WHAT TO DO
Using the material that follows, say how many lines contain the string "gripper". Answer with a number only.

──────── INFORMATION SHOWN

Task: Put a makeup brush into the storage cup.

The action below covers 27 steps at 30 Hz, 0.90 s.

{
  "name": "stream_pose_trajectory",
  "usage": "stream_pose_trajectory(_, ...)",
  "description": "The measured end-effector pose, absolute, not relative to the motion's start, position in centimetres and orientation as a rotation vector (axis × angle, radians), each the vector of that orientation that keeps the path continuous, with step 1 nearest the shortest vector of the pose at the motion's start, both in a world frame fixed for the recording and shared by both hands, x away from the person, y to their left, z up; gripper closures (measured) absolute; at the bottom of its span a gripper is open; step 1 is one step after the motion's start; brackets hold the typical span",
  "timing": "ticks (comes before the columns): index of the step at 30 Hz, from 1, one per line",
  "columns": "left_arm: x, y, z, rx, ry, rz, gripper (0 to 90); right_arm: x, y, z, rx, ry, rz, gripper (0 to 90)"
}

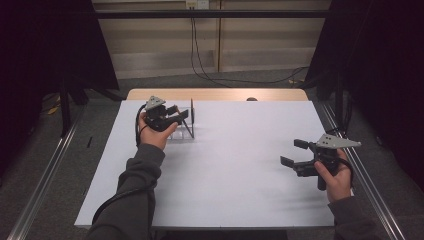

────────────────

TASK OUTPUT
2